-- EXERCISE DETAILS --
From the entries below, output the line with "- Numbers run" and each following line up to and including the line with "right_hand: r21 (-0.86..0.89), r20", exactly as written.
-- -- --
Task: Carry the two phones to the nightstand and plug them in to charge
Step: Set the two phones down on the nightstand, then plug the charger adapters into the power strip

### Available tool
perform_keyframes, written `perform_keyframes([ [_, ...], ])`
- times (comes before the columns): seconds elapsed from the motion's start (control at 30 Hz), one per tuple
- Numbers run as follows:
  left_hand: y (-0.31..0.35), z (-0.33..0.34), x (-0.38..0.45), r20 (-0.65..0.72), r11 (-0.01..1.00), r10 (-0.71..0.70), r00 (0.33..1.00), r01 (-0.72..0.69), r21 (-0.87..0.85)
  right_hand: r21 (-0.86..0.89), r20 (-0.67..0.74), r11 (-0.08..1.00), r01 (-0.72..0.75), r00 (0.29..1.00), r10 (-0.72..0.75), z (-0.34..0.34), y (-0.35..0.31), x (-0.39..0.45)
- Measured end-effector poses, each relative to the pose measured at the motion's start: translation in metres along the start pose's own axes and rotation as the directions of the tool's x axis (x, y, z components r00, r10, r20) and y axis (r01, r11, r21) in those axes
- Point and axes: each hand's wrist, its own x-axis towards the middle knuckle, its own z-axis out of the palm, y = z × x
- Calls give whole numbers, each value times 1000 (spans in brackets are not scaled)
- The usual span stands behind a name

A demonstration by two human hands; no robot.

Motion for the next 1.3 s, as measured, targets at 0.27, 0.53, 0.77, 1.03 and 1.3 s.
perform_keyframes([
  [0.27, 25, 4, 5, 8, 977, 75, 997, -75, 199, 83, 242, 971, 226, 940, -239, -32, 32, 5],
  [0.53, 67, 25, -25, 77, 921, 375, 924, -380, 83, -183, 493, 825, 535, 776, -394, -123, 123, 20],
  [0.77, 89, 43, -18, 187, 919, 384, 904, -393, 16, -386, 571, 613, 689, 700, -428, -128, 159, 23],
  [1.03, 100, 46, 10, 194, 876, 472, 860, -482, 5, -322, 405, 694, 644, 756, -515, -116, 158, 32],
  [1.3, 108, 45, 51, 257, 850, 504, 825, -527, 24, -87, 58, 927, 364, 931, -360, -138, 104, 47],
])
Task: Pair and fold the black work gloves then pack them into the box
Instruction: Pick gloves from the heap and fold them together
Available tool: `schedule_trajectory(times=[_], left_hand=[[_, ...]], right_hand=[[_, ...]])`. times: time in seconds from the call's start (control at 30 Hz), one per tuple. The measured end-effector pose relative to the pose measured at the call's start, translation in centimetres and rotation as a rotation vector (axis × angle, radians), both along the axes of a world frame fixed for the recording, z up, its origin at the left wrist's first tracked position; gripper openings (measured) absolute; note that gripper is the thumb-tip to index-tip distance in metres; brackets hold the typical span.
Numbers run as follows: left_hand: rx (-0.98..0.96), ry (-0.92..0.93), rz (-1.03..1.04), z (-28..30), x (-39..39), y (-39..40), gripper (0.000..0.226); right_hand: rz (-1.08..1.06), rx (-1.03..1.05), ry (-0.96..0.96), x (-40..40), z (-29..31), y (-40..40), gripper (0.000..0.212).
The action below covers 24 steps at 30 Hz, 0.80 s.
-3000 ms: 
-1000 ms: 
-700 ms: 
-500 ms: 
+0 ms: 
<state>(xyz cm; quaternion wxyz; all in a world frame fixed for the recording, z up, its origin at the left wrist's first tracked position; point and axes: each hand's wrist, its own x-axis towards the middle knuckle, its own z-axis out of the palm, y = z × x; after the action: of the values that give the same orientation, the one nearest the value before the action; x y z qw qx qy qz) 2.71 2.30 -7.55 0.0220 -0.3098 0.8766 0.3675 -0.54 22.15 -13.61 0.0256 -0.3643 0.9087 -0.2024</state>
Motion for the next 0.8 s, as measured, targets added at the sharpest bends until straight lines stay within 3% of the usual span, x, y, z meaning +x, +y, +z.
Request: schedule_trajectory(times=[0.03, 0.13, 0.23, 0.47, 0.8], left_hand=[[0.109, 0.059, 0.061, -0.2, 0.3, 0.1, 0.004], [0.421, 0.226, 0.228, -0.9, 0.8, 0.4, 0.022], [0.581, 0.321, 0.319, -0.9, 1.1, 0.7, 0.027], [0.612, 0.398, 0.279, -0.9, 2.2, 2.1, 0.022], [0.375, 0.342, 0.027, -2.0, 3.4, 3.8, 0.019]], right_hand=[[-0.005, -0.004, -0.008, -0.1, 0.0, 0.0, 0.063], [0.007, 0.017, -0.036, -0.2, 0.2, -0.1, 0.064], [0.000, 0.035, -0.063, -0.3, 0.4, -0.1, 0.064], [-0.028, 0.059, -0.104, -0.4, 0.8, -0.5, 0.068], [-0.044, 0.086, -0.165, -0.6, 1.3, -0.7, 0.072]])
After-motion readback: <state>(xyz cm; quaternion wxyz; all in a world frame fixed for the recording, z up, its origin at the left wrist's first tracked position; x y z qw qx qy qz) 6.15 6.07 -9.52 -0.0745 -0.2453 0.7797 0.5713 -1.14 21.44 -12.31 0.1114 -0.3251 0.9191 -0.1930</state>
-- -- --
-- ANSWER BOX --
- Numbers run as follows:
  left_hand: y (-0.31..0.35), z (-0.33..0.34), x (-0.38..0.45), r20 (-0.65..0.72), r11 (-0.01..1.00), r10 (-0.71..0.70), r00 (0.33..1.00), r01 (-0.72..0.69), r21 (-0.87..0.85)
  right_hand: r21 (-0.86..0.89), r20 (-0.67..0.74), r11 (-0.08..1.00), r01 (-0.72..0.75), r00 (0.29..1.00), r10 (-0.72..0.75), z (-0.34..0.34), y (-0.35..0.31), x (-0.39..0.45)

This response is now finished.